[[ EXTRACTED MATERIAL, beginning ]]

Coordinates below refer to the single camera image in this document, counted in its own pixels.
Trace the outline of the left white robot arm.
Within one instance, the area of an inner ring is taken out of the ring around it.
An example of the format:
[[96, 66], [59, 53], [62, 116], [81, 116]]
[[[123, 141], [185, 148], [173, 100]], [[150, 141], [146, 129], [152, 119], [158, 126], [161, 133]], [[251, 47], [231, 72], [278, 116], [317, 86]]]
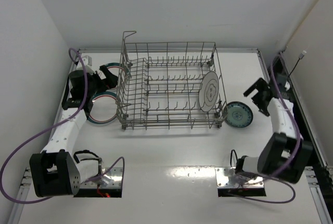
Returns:
[[91, 154], [89, 150], [76, 151], [73, 148], [80, 129], [90, 117], [93, 99], [113, 89], [118, 77], [101, 65], [100, 78], [90, 67], [77, 68], [67, 78], [62, 99], [62, 118], [50, 141], [41, 153], [32, 154], [29, 164], [38, 197], [76, 195], [80, 185], [101, 174], [102, 159], [92, 154], [92, 158], [79, 159], [79, 154]]

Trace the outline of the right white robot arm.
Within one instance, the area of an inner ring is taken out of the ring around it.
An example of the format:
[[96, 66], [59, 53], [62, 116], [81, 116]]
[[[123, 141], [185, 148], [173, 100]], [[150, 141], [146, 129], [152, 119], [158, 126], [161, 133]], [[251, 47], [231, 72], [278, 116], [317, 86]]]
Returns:
[[259, 78], [245, 92], [259, 111], [271, 118], [273, 134], [258, 157], [242, 156], [237, 160], [235, 175], [252, 178], [262, 175], [297, 183], [310, 159], [313, 146], [305, 141], [294, 118], [295, 98], [287, 78], [278, 75], [266, 82]]

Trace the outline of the green blue floral plate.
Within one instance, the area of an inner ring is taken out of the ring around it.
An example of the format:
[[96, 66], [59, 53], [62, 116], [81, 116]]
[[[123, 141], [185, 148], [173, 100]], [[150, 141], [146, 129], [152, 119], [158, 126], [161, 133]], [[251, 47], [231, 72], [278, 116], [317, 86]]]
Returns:
[[243, 102], [229, 102], [223, 109], [223, 118], [227, 125], [235, 128], [248, 127], [253, 121], [252, 110]]

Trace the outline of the white plate with grey pattern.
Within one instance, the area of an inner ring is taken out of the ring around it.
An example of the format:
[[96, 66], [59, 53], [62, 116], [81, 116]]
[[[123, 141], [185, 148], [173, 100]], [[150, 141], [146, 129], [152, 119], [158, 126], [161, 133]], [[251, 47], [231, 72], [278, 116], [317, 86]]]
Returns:
[[199, 89], [199, 107], [209, 112], [215, 105], [219, 95], [219, 77], [214, 71], [208, 72], [202, 79]]

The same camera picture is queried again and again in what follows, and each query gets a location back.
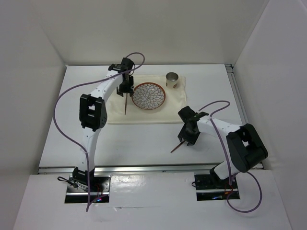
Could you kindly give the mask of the copper knife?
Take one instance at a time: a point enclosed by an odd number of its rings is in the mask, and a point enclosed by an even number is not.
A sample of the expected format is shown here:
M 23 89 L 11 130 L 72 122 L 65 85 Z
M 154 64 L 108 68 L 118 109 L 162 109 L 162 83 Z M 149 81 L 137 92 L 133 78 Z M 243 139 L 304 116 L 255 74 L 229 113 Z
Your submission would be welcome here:
M 180 142 L 176 147 L 174 147 L 170 153 L 173 153 L 174 151 L 176 151 L 178 148 L 180 148 L 180 146 L 182 146 L 185 143 L 185 141 Z

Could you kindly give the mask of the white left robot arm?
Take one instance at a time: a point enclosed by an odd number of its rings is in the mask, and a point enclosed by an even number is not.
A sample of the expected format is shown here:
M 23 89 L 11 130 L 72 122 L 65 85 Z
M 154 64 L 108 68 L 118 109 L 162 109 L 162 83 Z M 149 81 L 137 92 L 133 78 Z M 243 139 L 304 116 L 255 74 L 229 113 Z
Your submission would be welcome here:
M 104 81 L 90 94 L 82 94 L 79 104 L 79 120 L 83 128 L 82 146 L 87 152 L 73 170 L 73 180 L 84 191 L 94 187 L 94 155 L 98 136 L 107 122 L 106 102 L 113 93 L 120 96 L 133 95 L 134 79 L 130 74 L 135 67 L 134 62 L 124 57 L 119 64 L 112 64 Z

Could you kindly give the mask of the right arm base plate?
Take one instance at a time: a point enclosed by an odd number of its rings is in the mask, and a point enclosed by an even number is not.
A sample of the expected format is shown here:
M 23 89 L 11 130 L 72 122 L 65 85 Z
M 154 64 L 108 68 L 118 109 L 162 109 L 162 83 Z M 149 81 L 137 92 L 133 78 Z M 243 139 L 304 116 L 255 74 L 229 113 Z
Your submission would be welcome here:
M 240 199 L 236 181 L 230 184 L 229 178 L 220 180 L 210 174 L 196 174 L 191 185 L 196 189 L 197 201 Z

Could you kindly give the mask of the floral patterned plate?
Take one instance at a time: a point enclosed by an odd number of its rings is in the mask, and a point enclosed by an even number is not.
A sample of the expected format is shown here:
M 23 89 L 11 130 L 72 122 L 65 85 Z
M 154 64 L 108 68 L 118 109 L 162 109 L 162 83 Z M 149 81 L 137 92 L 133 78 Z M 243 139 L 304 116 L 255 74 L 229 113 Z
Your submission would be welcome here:
M 162 86 L 153 82 L 144 82 L 134 88 L 132 102 L 143 110 L 154 110 L 162 106 L 166 100 L 166 92 Z

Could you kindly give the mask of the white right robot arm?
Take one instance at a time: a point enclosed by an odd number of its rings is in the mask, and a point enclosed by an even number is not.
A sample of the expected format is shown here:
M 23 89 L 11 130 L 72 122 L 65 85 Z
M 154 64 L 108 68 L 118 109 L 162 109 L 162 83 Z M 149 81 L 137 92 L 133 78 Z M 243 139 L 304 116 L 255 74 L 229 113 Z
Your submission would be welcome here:
M 234 125 L 209 116 L 206 112 L 195 112 L 189 106 L 178 112 L 184 125 L 178 134 L 180 142 L 193 146 L 201 133 L 216 137 L 222 146 L 225 160 L 210 169 L 209 182 L 215 188 L 232 180 L 238 173 L 246 173 L 268 157 L 268 151 L 251 124 Z

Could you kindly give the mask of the small metal cup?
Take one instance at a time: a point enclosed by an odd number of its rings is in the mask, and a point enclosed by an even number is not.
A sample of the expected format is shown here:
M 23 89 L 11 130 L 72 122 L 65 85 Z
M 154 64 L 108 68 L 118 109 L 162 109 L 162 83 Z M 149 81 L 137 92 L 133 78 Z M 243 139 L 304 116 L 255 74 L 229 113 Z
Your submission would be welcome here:
M 166 79 L 166 82 L 165 82 L 166 87 L 170 89 L 175 89 L 177 87 L 177 83 L 179 80 L 178 74 L 174 72 L 169 72 L 166 74 L 165 79 Z

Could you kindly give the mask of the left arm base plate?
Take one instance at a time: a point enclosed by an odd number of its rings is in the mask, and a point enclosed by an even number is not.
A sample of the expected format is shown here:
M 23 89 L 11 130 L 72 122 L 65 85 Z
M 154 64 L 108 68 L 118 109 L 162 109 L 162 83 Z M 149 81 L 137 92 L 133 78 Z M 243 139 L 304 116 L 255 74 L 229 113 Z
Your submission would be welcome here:
M 90 202 L 108 203 L 110 190 L 110 176 L 96 177 L 96 181 L 91 185 Z M 65 195 L 65 204 L 81 204 L 88 201 L 88 187 L 80 182 L 74 181 L 69 176 Z

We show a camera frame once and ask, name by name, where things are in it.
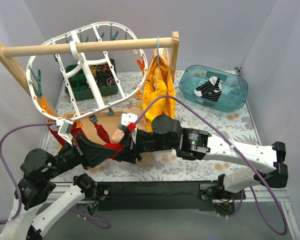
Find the white clip sock hanger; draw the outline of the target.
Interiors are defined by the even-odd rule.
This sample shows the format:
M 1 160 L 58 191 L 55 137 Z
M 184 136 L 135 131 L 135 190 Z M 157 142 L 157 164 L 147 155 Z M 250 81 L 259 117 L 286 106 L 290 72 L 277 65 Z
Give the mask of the white clip sock hanger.
M 124 31 L 125 39 L 117 40 L 117 34 L 111 34 L 109 41 L 104 41 L 98 32 L 99 27 L 106 26 L 110 28 L 118 28 Z M 109 51 L 133 50 L 139 51 L 143 61 L 147 63 L 143 45 L 145 41 L 138 39 L 136 35 L 126 26 L 110 21 L 96 22 L 78 29 L 69 31 L 63 35 L 51 38 L 41 45 L 27 46 L 26 56 L 29 61 L 26 67 L 26 82 L 29 87 L 31 99 L 35 107 L 47 118 L 57 120 L 61 118 L 59 115 L 53 115 L 52 110 L 48 108 L 48 103 L 42 95 L 41 75 L 35 75 L 32 70 L 33 61 L 37 56 L 54 55 L 59 66 L 60 72 L 63 75 L 65 86 L 70 95 L 70 101 L 74 107 L 75 114 L 71 118 L 72 121 L 79 121 L 83 118 L 112 108 L 122 102 L 128 101 L 141 90 L 145 84 L 148 69 L 142 69 L 143 77 L 136 89 L 131 93 L 125 93 L 121 86 L 121 81 L 118 79 L 114 71 L 114 66 L 111 64 L 108 56 Z M 115 84 L 121 94 L 121 99 L 104 103 L 101 92 L 97 86 L 97 82 L 90 70 L 91 65 L 108 64 L 110 71 L 114 77 Z M 74 92 L 71 88 L 69 79 L 83 71 L 87 83 L 92 91 L 97 107 L 85 114 L 81 114 L 77 105 Z

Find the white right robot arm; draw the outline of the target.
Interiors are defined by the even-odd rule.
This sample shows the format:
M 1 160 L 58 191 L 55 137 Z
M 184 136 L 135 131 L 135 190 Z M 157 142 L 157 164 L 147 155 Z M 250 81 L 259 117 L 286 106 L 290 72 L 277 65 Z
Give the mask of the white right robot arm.
M 221 174 L 202 193 L 211 199 L 227 199 L 242 189 L 256 185 L 282 189 L 288 183 L 285 164 L 286 145 L 276 141 L 272 145 L 257 146 L 240 142 L 226 142 L 207 131 L 185 128 L 179 120 L 162 114 L 151 123 L 151 132 L 137 127 L 134 114 L 121 115 L 118 128 L 124 132 L 112 159 L 135 164 L 144 153 L 175 150 L 176 156 L 188 161 L 215 160 L 242 165 L 245 168 L 231 174 Z

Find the black white striped sock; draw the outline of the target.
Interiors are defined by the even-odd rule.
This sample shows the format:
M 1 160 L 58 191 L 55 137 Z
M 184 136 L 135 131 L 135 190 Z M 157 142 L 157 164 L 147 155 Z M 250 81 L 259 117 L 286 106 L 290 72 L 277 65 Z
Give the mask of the black white striped sock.
M 218 92 L 209 92 L 207 94 L 203 94 L 201 96 L 201 98 L 207 100 L 207 101 L 212 101 L 212 102 L 217 102 L 219 100 L 219 97 L 221 96 L 222 91 L 218 91 Z

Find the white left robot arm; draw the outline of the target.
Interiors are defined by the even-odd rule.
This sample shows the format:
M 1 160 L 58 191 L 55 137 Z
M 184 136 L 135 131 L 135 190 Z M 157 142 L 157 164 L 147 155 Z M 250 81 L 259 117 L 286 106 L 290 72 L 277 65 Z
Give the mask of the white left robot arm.
M 93 211 L 102 196 L 98 184 L 88 174 L 73 178 L 73 183 L 42 213 L 40 208 L 56 188 L 51 180 L 81 165 L 96 167 L 116 154 L 115 149 L 79 135 L 74 144 L 66 143 L 57 155 L 35 148 L 25 157 L 20 169 L 23 178 L 16 185 L 13 207 L 0 233 L 0 240 L 41 240 L 54 223 L 82 200 L 92 201 Z

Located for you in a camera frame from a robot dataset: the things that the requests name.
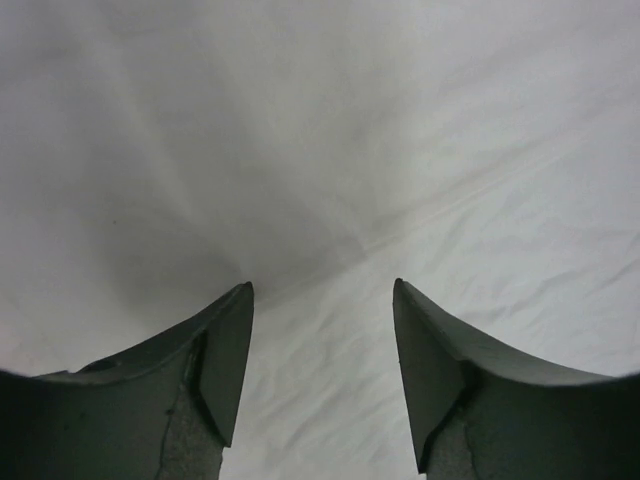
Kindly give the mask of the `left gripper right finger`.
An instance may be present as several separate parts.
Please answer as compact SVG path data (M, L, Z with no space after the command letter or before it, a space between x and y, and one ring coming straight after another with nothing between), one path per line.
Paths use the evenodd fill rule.
M635 479L639 377L518 350L410 283L393 318L411 438L429 479Z

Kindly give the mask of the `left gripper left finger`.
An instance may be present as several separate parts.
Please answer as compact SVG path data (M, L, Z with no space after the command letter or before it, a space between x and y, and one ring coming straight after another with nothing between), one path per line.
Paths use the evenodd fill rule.
M232 443L254 315L242 283L81 370L1 375L5 479L215 479Z

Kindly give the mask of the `white t shirt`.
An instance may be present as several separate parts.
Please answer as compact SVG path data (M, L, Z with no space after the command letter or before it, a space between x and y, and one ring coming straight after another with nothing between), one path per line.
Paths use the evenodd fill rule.
M75 371L251 282L226 479L413 479L404 279L639 368L635 1L5 1L1 365Z

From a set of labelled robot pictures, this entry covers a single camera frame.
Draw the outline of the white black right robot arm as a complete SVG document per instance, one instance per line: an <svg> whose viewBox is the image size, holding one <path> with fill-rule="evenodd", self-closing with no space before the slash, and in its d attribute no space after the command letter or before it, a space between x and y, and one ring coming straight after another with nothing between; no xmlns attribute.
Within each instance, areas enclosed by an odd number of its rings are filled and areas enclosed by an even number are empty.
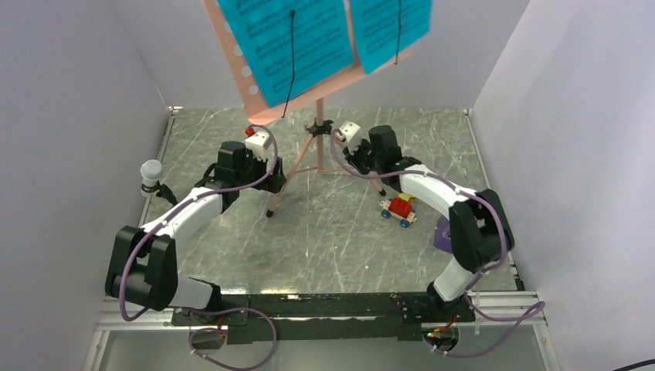
<svg viewBox="0 0 655 371"><path fill-rule="evenodd" d="M501 266L514 247L514 236L499 195L492 189L476 191L444 178L420 160L405 156L394 130L375 126L364 136L357 124L347 122L331 133L343 144L342 165L363 179L379 179L397 192L407 193L444 216L450 227L452 257L426 289L428 315L447 320L456 301L480 276Z"/></svg>

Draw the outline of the blue sheet music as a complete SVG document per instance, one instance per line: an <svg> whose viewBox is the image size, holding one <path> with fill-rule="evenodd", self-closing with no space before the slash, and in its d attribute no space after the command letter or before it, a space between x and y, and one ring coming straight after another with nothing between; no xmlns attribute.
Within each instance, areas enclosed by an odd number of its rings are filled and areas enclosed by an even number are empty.
<svg viewBox="0 0 655 371"><path fill-rule="evenodd" d="M264 100L295 98L355 62L342 1L220 1Z"/></svg>
<svg viewBox="0 0 655 371"><path fill-rule="evenodd" d="M355 46L365 73L397 63L403 50L427 35L432 10L430 0L351 1Z"/></svg>

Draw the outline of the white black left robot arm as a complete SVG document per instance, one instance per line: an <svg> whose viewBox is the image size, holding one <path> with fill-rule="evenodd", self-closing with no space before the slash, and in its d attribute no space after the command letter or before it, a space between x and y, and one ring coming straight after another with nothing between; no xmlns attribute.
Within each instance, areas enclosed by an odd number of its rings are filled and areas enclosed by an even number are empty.
<svg viewBox="0 0 655 371"><path fill-rule="evenodd" d="M287 178L273 145L226 141L189 194L143 226L124 226L115 237L105 293L123 303L162 311L191 308L204 325L222 314L220 286L178 271L183 247L204 225L223 214L243 189L273 194Z"/></svg>

[[ EXTRACTED MATERIAL, end ]]

- _ACTIVITY_
Please copy every line in the entries where "gripper" appears.

- _TASK RESULT_
Kindly give the mask of the `left gripper right finger`.
Kindly give the mask of the `left gripper left finger`.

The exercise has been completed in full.